> **Exercise instructions**
Return every line from the listing where the word "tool" occurs.

> **Given material**
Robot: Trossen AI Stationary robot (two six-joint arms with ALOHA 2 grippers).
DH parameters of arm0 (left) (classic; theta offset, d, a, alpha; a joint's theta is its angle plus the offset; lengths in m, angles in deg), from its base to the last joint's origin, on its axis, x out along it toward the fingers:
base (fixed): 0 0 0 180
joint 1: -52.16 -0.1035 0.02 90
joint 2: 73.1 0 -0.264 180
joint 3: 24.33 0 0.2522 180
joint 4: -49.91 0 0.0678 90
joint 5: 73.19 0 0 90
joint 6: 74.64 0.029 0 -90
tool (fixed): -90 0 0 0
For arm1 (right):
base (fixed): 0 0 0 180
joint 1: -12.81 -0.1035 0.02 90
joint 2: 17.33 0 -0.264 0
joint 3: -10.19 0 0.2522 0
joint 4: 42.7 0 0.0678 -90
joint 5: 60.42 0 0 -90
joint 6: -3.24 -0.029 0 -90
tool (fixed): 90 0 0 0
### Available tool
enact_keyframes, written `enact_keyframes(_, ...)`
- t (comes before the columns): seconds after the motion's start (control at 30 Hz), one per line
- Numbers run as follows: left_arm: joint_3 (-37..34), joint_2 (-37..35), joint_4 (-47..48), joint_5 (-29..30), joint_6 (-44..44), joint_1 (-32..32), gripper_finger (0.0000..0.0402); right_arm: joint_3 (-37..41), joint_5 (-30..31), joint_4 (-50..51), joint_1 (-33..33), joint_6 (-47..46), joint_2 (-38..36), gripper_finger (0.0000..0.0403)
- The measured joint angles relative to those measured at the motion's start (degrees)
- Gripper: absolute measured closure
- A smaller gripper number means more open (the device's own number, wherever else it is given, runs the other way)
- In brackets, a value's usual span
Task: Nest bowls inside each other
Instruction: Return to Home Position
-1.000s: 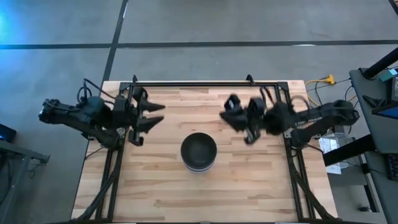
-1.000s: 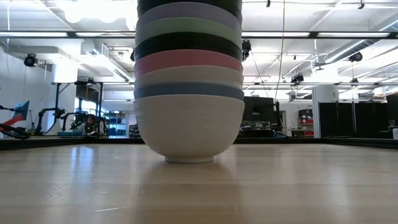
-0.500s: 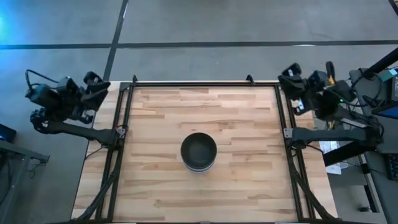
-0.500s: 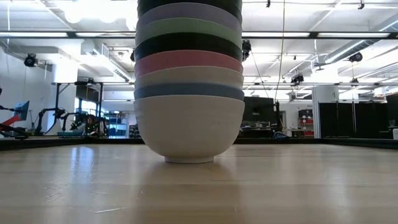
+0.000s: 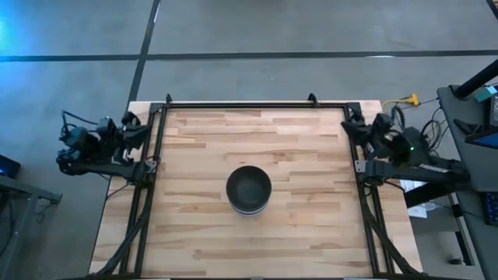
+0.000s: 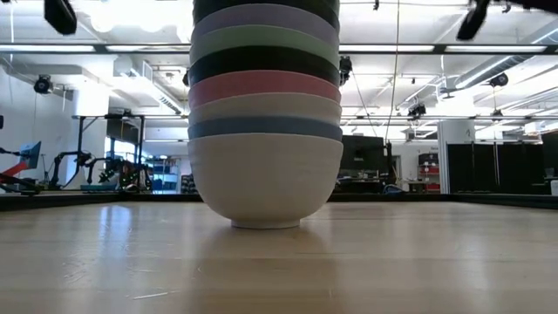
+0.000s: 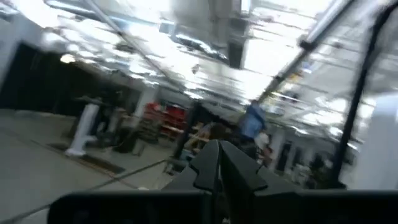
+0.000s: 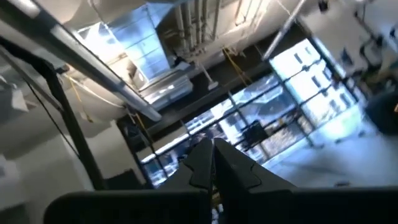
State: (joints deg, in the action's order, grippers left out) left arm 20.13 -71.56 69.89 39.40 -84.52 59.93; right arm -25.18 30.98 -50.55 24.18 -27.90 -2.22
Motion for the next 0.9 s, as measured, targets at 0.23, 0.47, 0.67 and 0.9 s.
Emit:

> **Answer below**
tool (fixed): -90 0 0 0
tool (fixed): 90 0 0 0
### Available tool

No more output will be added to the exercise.